Los misioneros consagran todas sus energías físicas y espirituales a difundir el evangelio de la esperanza. A través de ellos Cristo, redentor del hombre, repite a los hombres: "Yo he venido para que tengan vida y la tengan en abundancia". Así pues, conviene que, en este Día mundial de las misiones, los cristianos cierren filas en torno a los misioneros y les manifiesten, con una solidaridad concreta, su simpatía y colaboración. Son graves y urgentes las necesidades relacionadas con la evangelización y la promoción humana. Yo mismo he podido darme cuenta de ellas durante mis viajes misioneros realizados a varios continentes. Hacen falta apoyo espiritual y solidaridad concreta, que incluya ayuda material. Es necesario que se abran el corazón y las manos de los creyentes, sobre todo de los que cuentan con mayores recursos económicos, para contribuir con generosidad al incremento del fondo de solidaridad, mediante el cual la Obra de la propagación de la fe trata de salir al paso de las necesidades de los misioneros. Entre las necesidades más urgentes se encuentran, ciertamente, la construcción de iglesias y capillas, donde los fieles puedan reunirse para la celebración de la eucaristía; el sostenimiento y la formación de los candidatos al sacerdocio y de los catequistas; la publicación en las lenguas locales de textos religiosos para la educación en la fe, como la Biblia, los catecismos nacionales y los libros litúrgicos.

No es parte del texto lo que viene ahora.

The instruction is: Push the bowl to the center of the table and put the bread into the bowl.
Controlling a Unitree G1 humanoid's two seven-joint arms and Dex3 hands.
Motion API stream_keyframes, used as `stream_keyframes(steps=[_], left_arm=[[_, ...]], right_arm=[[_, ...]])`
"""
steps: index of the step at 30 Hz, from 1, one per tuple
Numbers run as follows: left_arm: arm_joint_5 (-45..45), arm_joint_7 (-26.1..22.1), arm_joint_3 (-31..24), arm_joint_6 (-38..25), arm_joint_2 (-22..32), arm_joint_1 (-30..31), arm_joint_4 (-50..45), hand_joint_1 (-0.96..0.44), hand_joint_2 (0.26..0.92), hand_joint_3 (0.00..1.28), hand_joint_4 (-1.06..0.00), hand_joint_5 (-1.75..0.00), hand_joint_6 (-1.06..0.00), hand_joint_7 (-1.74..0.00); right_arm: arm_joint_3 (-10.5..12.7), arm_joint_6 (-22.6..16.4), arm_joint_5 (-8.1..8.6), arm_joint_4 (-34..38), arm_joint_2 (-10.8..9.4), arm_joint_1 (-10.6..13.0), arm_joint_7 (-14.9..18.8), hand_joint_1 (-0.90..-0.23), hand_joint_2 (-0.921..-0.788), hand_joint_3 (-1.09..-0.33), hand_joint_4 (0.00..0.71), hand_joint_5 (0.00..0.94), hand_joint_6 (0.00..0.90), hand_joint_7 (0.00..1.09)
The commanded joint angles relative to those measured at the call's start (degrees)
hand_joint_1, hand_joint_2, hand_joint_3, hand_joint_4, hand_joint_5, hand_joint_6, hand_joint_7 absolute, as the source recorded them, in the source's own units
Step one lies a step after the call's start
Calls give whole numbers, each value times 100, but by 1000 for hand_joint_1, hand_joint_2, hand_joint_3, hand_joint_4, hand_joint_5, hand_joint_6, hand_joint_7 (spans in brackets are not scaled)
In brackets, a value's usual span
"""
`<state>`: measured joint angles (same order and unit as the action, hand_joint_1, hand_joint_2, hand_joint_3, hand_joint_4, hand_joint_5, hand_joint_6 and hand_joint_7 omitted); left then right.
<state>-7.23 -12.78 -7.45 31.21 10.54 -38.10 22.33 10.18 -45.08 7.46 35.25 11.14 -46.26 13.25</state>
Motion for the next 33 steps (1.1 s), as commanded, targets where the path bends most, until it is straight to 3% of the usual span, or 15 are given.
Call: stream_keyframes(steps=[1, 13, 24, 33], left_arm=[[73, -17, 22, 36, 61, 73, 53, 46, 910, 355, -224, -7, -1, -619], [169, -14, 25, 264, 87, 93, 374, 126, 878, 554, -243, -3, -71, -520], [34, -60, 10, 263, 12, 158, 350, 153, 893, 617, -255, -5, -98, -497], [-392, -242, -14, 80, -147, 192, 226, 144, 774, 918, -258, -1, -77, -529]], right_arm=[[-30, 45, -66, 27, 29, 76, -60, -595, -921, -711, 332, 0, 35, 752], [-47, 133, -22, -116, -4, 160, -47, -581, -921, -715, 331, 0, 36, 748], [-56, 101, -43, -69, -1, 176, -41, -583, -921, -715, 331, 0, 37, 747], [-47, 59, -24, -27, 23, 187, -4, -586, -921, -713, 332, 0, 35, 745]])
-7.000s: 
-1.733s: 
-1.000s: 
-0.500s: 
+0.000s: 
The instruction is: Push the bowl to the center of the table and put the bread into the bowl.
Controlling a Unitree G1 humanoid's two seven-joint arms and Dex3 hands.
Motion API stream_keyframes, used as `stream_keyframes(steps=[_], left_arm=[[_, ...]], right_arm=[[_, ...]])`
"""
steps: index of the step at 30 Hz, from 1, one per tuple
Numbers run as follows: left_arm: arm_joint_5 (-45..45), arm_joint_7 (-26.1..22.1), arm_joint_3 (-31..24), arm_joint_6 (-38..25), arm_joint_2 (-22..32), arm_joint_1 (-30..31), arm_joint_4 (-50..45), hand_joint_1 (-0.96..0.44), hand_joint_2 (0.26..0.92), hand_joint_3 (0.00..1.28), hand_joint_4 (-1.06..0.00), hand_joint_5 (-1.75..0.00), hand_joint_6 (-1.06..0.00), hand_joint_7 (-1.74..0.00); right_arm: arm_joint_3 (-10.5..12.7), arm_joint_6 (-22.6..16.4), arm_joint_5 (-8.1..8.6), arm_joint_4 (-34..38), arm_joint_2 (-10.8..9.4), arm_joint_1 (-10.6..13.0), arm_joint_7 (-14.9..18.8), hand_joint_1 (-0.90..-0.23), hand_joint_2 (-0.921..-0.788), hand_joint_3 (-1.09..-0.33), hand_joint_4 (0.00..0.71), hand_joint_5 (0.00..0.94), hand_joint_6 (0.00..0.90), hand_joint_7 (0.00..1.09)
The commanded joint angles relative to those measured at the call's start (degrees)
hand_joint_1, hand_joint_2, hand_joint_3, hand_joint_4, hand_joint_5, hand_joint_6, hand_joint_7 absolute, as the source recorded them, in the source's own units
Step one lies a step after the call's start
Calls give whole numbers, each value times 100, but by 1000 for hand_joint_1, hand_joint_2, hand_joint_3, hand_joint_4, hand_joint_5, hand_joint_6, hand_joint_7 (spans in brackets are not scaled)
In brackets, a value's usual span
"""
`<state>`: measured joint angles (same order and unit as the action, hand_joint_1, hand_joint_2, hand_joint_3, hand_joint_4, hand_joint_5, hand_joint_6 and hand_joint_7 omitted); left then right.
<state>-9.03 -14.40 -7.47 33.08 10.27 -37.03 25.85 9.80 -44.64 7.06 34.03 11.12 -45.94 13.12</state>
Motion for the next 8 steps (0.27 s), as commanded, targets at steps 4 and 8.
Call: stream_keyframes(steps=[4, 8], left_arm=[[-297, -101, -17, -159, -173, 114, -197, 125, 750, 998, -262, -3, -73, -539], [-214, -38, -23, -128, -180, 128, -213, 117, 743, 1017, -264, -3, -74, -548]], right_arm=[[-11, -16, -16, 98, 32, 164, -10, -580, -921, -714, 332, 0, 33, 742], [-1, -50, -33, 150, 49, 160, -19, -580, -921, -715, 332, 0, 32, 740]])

Quiera Dios que las comunidades cristianas entablen una competición de generosidad, imitando el ejemplo de los primeros cristianos, que eran "un solo corazón y una sola alma, y nadie llamaba suyos a sus bienes, sino que todo era en común entre ellos" (Hch 4, 32). Dando con amor, experimentaban que "mayor felicidad hay en dar que en recibir" (Hch 20, 35). De la participación brota para la Iglesia una fuente de comunión renovada y de caridad profética.
5. María, la Madre de Cristo y de los creyentes, es modelo de ese amor a Dios y a los hermanos. A ella encomiendo a cuantos se consagran al cumplimiento del mandato misionero de su Hijo: a los misioneros y misioneras, para que sostenga su actividad apostólica y sus sacrificios; a sus colaboradores y bienhechores, para que se sientan cada vez más animados a compartir sus bienes espirituales y materiales con cuantos carecen de ellos.
A todos deseo enviar mi bendición apostólica que, en este 150 (o) aniversario de la Obra de la santa infancia, quiere abrazar con gozo y afecto especiales a los niños, y sobre todo a los que sufren a causa de alguna enfermedad, de la pobreza o del abandono.
Vaticano, 18 de junio, solemnidad del Sagrado Corazón de Jesús de 1993, decimoquinto año de mi pontificado.